▶ **What is being asked**
When the material ends, stop; until then, set down every line exactly.

▶ **Data block**
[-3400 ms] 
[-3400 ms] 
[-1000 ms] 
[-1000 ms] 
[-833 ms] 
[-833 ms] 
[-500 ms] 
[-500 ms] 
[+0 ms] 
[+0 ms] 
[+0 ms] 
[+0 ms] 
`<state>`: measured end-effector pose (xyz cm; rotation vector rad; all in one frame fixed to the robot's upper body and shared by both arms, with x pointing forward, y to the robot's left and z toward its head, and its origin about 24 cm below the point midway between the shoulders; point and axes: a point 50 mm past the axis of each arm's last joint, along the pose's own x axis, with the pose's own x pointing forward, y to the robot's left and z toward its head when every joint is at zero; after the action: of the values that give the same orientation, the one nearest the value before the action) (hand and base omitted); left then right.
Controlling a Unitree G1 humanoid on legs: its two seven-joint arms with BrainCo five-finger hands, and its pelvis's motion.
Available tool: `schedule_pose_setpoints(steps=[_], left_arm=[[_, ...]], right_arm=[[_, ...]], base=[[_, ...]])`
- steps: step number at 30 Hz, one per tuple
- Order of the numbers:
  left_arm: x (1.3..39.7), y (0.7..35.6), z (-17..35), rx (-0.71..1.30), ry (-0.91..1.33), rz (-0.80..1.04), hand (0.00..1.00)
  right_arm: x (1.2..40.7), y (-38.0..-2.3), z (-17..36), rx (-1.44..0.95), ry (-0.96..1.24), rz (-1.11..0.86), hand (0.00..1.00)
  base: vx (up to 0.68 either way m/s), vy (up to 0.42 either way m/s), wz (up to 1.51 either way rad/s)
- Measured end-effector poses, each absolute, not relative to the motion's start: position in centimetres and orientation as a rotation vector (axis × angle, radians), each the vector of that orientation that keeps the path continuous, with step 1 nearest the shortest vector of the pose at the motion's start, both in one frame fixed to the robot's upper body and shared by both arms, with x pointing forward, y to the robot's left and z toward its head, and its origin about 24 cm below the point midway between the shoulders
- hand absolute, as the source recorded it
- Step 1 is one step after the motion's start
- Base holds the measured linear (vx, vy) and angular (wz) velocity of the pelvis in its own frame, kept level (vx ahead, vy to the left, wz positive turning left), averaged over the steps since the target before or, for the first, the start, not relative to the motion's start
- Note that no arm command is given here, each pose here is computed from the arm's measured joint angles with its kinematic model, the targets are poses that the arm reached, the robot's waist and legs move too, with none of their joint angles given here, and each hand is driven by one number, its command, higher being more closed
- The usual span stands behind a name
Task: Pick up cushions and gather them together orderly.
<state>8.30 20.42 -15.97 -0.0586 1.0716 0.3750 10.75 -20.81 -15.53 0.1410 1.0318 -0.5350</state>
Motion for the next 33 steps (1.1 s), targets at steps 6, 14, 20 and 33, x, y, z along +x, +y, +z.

▶ **Exercise solution**
[-3400 ms] 
[-3400 ms] 
[-1000 ms] 
[-1000 ms] 
[-833 ms] 
[-833 ms] 
[-500 ms] 
[-500 ms] 
[+0 ms] 
[+0 ms] 
[+0 ms] 
[+0 ms] 
`<state>`: measured end-effector pose (xyz cm; rotation vector rad; all in one frame fixed to the robot's upper body and shared by both arms, with x pointing forward, y to the robot's left and z toward its head, and its origin about 24 cm below the point midway between the shoulders; point and axes: a point 50 mm past the axis of each arm's last joint, along the pose's own x axis, with the pose's own x pointing forward, y to the robot's left and z toward its head when every joint is at zero; after the action: of the values that give the same orientation, the one nearest the value before the action) (hand and base omitted); left then right.
Controlling a Unitree G1 humanoid on legs: its two seven-joint arms with BrainCo five-finger hands, and its pelvis's motion.
Available tool: `schedule_pose_setpoints(steps=[_], left_arm=[[_, ...]], right_arm=[[_, ...]], base=[[_, ...]])`
- steps: step number at 30 Hz, one per tuple
- Order of the numbers:
  left_arm: x (1.3..39.7), y (0.7..35.6), z (-17..35), rx (-0.71..1.30), ry (-0.91..1.33), rz (-0.80..1.04), hand (0.00..1.00)
  right_arm: x (1.2..40.7), y (-38.0..-2.3), z (-17..36), rx (-1.44..0.95), ry (-0.96..1.24), rz (-1.11..0.86), hand (0.00..1.00)
  base: vx (up to 0.68 either way m/s), vy (up to 0.42 either way m/s), wz (up to 1.51 either way rad/s)
- Measured end-effector poses, each absolute, not relative to the motion's start: position in centimetres and orientation as a rotation vector (axis × angle, radians), each the vector of that orientation that keeps the path continuous, with step 1 nearest the shortest vector of the pose at the motion's start, both in one frame fixed to the robot's upper body and shared by both arms, with x pointing forward, y to the robot's left and z toward its head, and its origin about 24 cm below the point midway between the shoulders
- hand absolute, as the source recorded it
- Step 1 is one step after the motion's start
- Base holds the measured linear (vx, vy) and angular (wz) velocity of the pelvis in its own frame, kept level (vx ahead, vy to the left, wz positive turning left), averaged over the steps since the target before or, for the first, the start, not relative to the motion's start
- Note that no arm command is given here, each pose here is computed from the arm's measured joint angles with its kinematic model, the targets are poses that the arm reached, the robot's waist and legs move too, with none of their joint angles given here, and each hand is driven by one number, its command, higher being more closed
- The usual span stands behind a name
Task: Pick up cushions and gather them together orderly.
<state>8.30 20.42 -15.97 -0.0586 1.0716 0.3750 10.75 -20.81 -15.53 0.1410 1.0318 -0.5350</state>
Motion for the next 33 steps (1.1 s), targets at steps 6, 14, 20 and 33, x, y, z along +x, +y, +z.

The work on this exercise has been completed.